CDC Editorial Note: Human infections with influenza A (H3N2)v were reported with increased frequency in 2011 compared with previous years; enhanced surveillance might be a contributing factor. The results in this report suggest that children aged <10 years have very low or undetectable levels of HI and neutralizing antibodies that react with A (H3N2)v and are likely to be the population most susceptible to infection with A (H3N2)v viruses among groups studied. These data are consistent with the findings that 11 of the 12 influenza A (H3N2)v cases reported in 2011 were in children aged <10 years.2
This study also found that some persons aged ≥10 years had antibodies that are cross-reactive with A (H3N2)v. Twenty-six percent of those aged 10-17 years, 33% of those aged 18-49 years, and 17% of those aged ≥65 years had an HI titer ≥40 to A (H3N2)v, which is generally accepted to represent a 50% protective titer for seasonal influenza viruses in adult populations.6 These antibody levels suggest that persons aged ≥10 years might be less susceptible to infection with A (H3N2)v viruses, although the relationship between cross-reactive antibodies and cross-protective antibodies in A (H3N2)v infections has not been determined. Furthermore, a recent study suggests that the titer that is 50% protective might be higher for children.7 These levels of cross-reactive antibodies in unexposed populations are higher than those that were observed in older children and adults to influenza A (H1N1)pdm09 before the 2009 pandemic and are more similar to those detected in older adults at that time.8,9
Vaccination of adults (aged 18-49 years) and older adults (aged ≥65 years) boosted the levels of cross-reactive antibodies to A (H3N2)v, but to a lesser extent than the response to the A (H3N2) component of the vaccine. In children aged <3 years, receipt of TIV did not result in an antibody response to A (H3N2)v. A serologic study in Canada also showed no evidence of cross-reactive antibodies in children aged <10 years, and receipt of influenza vaccine did not induce a cross-reactive antibody response in those aged ≤4 years.10
The findings in this report are subject to at least four limitations. First, the number of subjects in each age group was small, and the serum samples collected during 2007-2008 might underestimate or overestimate the current levels of cross-reactive antibodies in persons aged 4-17 years. Testing of a larger number of serum samples collected more recently is under way. Second, because of the participant selection criteria for the pediatric population, this population might not be representative of all children aged 6-35 months. Third, the populations aged 4-9 years and 10-17 years described in this report were not part of a vaccine study, so the impact of immunization with TIV in these age groups was not determined. Finally, antibody responses to viral antigens other than hemagglutinin and T-cell responses were not assessed but also might contribute to immunity to A (H3N2)v.

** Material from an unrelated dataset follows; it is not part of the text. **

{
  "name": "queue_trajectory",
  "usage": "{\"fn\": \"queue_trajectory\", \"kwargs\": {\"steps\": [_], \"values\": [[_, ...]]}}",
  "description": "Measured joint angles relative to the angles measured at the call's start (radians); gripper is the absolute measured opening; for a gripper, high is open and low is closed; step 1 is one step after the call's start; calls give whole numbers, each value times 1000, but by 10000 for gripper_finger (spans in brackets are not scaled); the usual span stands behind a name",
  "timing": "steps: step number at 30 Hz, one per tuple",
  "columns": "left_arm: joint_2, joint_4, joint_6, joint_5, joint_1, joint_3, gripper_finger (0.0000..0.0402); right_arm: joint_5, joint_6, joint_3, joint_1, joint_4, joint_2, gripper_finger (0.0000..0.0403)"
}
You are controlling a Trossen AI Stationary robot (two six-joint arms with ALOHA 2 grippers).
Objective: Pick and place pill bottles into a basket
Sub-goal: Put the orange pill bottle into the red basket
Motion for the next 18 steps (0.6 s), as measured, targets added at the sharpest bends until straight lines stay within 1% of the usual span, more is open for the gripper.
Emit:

The composition of the 2011-12 seasonal TIV is identical to the 2010-11 vaccine evaluated in this report and is expected to provide limited cross-protection from A (H3N2)v in adults and no cross-protection in young children. In the event of sustained human-to-human transmission of (H3N2)v, an A (H3N2)v—specific vaccine would provide optimal protection for all ages. An A (H3N2)v reassortant vaccine strain based on the A/Minnesota/11/2010 virus has been developed and could be used to produce an H3N2v vaccine, if needed.3 Updated information and guidance documents related to A (H3N2)v viruses are available online from CDC at http://www.cdc.gov/flu/swineflu/influenza-variant-viruses.htm.
Twelve human infections with influenza A (H3N2)v virus were detected in the United States in 2011, compared with eight cases in the preceding 2 years. Most of these cases were in children aged <10 years.
What is added by this report?
Children aged <10 years have few or no cross-reactive antibodies to A (H3N2)v virus, but some older children and adults do have cross-reactive antibodies to the virus. Vaccination with the 2010-11 seasonal influenza vaccine had no impact on cross-reactive antibody levels in children aged <3 years but did boost cross-reactive antibodies in adults aged 18-49 years and ≥65 years, but only to levels that were lower than to seasonal A (H3N2) virus.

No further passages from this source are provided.